EXERCISE GOAL: Among the entries, which lines carry the string "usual"? Copy each of them.

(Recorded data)
- Opening Delimiter -
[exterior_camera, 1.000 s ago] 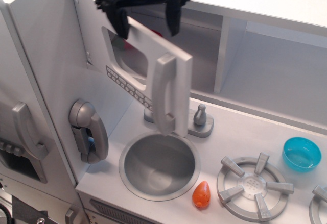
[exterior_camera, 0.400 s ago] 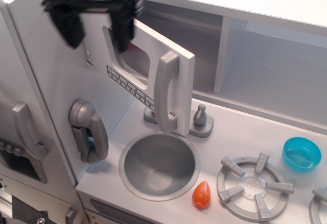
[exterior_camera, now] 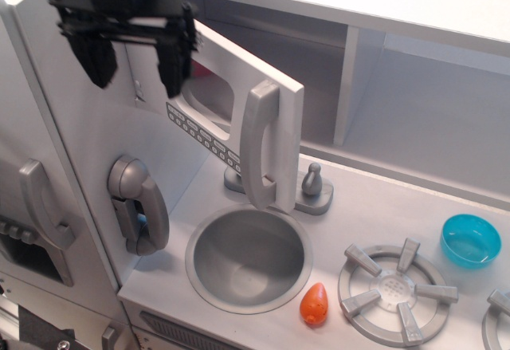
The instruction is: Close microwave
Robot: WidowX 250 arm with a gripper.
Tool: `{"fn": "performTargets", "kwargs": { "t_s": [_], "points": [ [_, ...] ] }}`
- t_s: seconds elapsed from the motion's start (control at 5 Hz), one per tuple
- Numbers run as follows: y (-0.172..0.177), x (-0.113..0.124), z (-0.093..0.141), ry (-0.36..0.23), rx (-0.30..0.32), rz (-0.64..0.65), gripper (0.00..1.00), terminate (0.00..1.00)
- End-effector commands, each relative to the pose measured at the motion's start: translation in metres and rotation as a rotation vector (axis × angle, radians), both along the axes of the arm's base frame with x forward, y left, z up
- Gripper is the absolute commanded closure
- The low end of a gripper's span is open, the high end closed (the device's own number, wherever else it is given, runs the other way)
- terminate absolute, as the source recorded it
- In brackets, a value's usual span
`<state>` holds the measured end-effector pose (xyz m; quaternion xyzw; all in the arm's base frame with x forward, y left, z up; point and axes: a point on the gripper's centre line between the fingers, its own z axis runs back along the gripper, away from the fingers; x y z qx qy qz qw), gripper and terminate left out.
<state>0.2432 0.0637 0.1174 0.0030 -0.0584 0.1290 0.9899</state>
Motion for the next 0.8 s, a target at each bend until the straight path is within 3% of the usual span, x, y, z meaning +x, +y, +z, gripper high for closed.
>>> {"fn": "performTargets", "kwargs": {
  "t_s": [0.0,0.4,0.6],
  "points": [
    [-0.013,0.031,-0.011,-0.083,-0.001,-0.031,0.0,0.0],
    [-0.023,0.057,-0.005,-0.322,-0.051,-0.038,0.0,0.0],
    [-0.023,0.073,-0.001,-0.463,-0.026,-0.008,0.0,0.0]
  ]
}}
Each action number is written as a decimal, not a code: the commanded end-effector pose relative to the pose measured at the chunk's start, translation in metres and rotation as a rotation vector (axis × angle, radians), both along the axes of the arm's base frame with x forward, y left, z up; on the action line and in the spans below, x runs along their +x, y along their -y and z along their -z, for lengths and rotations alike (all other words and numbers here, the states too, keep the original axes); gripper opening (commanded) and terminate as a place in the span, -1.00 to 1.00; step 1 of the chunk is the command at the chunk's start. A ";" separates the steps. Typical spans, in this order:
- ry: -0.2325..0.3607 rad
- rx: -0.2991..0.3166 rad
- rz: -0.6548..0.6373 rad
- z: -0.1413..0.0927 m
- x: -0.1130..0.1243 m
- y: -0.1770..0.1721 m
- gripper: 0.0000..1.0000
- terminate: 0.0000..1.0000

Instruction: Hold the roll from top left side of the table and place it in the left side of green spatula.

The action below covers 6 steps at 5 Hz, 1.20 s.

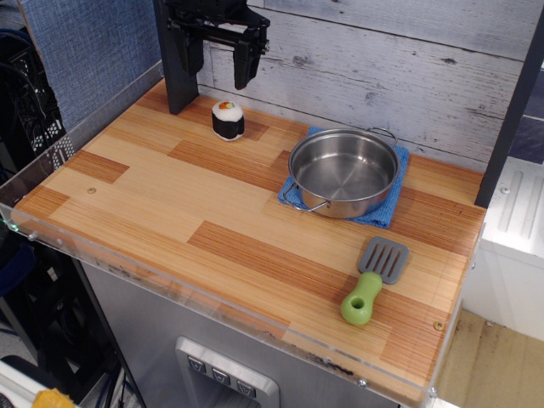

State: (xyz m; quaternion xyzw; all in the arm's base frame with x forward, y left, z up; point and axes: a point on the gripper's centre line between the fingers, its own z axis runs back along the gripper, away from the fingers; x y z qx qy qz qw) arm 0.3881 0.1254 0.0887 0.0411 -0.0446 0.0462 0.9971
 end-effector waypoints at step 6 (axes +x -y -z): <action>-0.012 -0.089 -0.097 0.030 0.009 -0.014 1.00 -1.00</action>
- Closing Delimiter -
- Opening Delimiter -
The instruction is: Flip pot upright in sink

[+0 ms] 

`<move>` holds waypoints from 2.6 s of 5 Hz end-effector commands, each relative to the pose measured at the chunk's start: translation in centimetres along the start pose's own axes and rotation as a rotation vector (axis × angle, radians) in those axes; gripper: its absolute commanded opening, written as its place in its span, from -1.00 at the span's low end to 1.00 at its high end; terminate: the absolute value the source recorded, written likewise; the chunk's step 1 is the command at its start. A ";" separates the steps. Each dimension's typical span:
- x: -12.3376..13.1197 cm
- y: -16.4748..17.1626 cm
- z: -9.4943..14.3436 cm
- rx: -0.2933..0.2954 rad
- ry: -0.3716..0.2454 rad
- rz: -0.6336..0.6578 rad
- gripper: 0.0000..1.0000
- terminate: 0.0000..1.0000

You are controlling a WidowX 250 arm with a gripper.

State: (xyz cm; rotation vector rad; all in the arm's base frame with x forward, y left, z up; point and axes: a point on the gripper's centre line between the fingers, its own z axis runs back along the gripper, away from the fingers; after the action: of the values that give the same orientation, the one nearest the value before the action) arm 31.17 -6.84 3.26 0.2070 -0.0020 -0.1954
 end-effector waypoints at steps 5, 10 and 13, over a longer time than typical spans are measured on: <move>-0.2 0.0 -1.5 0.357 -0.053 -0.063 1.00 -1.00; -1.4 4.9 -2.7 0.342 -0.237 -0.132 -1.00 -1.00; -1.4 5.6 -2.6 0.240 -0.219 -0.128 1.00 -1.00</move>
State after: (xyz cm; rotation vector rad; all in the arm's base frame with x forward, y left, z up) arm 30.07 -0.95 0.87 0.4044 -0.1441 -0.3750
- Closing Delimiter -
SOLUTION TO THE EXERCISE:
- In brackets, a value's usual span
Motion for the next 0.8 s, a target at each bend until the straight path is within 3% of the usual span, x, y, z meaning +x, +y, +z, gripper high for closed.

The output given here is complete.